Department of Acupuncture and Rehabilitation, Affiliated Hospital of Nanjing University of Chinese Medicine, 210029 Nanjing, Jiangsu, China.
Front Biosci (Landmark Ed). 2023 Sep 19;28(9):208. doi: 10.31083/j.fbl2809208.
Ischemic stroke (IS) is the predominant cause of morbidity and mortality worldwide. Ferroptosis, a new type of programmed cell death, has been shown to play a crucial role in IS pathogenesis. Traditionally, research focused on neurons did not uncover specific positive results for IS. However, glial cells have recently received interest as promising targets for IS treatment, not only for their structural function but also in the iron transfer between glia and neurons, which indicates a promising glia-neuron crosstalk in mediating the IS process and ischemia/reperfusion-associated neuropathology, showing their affiliation with ferroptosis. This review addresses the major phenomena of iron metabolism and the process and regulation of ferroptosis, with a particular focus on their impact on IS pathology. The review discusses iron homeostasis, the biology of reactive oxygen species, and lipid peroxidation for modulating the process of IS-induced ferroptosis in different glial cells. We then review recent therapies that leverage ferroptosis modulation for the treatment of IS. Extensive preclinical and clinical research is necessary to fully understand the roles of glia-neuron crosstalk and ferroptosis in IS.

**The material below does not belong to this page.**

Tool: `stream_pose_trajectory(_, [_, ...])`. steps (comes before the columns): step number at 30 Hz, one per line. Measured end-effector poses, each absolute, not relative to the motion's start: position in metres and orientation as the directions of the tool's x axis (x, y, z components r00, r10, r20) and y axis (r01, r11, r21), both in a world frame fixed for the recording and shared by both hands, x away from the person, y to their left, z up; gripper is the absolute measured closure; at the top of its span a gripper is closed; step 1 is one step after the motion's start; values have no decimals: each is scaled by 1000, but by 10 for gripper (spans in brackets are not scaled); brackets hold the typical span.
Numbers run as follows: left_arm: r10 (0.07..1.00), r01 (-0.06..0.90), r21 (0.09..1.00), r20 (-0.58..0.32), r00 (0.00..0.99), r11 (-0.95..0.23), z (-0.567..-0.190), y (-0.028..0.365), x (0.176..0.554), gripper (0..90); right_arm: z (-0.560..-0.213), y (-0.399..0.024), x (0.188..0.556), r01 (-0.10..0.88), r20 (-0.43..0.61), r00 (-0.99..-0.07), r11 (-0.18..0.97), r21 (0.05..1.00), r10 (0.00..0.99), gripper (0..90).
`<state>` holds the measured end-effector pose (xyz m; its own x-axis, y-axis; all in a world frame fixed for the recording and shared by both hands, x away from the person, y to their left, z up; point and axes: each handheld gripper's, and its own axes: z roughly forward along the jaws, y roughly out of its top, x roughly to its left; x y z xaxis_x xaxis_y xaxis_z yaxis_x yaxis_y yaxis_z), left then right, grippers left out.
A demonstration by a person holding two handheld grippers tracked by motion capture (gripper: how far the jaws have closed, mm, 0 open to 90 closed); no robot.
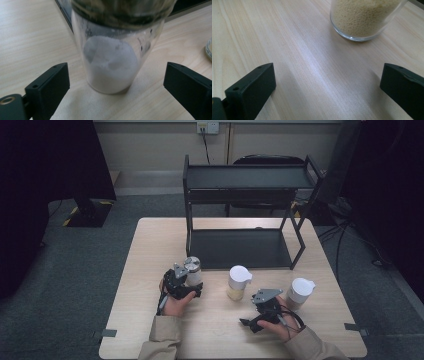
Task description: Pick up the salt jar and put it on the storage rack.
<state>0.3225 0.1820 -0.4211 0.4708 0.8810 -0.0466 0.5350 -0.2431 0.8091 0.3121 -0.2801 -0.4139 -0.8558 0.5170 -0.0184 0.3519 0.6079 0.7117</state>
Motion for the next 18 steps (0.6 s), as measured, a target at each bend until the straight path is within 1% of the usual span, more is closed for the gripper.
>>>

缺血性脑卒中(IS)是全球发病率和死亡率的主要原因。铁死亡作为一种新型的程序性细胞死亡方式,已被证明在 IS 的发病机制中起关键作用。传统上,针对神经元的研究并未发现针对 IS 的具体阳性结果。然而,胶质细胞最近作为 IS 治疗的有前途的靶点引起了关注,不仅因为它们的结构功能,还因为胶质细胞和神经元之间的铁转移,这表明在介导 IS 过程和缺血/再灌注相关神经病理学方面,胶质细胞-神经元的串扰具有很大的潜力,表明它们与铁死亡有关。本综述主要探讨了铁代谢的主要现象以及铁死亡的过程和调控,特别关注它们对 IS 病理学的影响。综述讨论了铁稳态、活性氧的生物学和脂质过氧化作用,以调节不同胶质细胞中 IS 诱导的铁死亡过程。然后,我们回顾了利用铁死亡调节治疗 IS 的最近疗法。需要进行广泛的临床前和临床研究,以充分了解胶质细胞-神经元串扰和铁死亡在 IS 中的作用。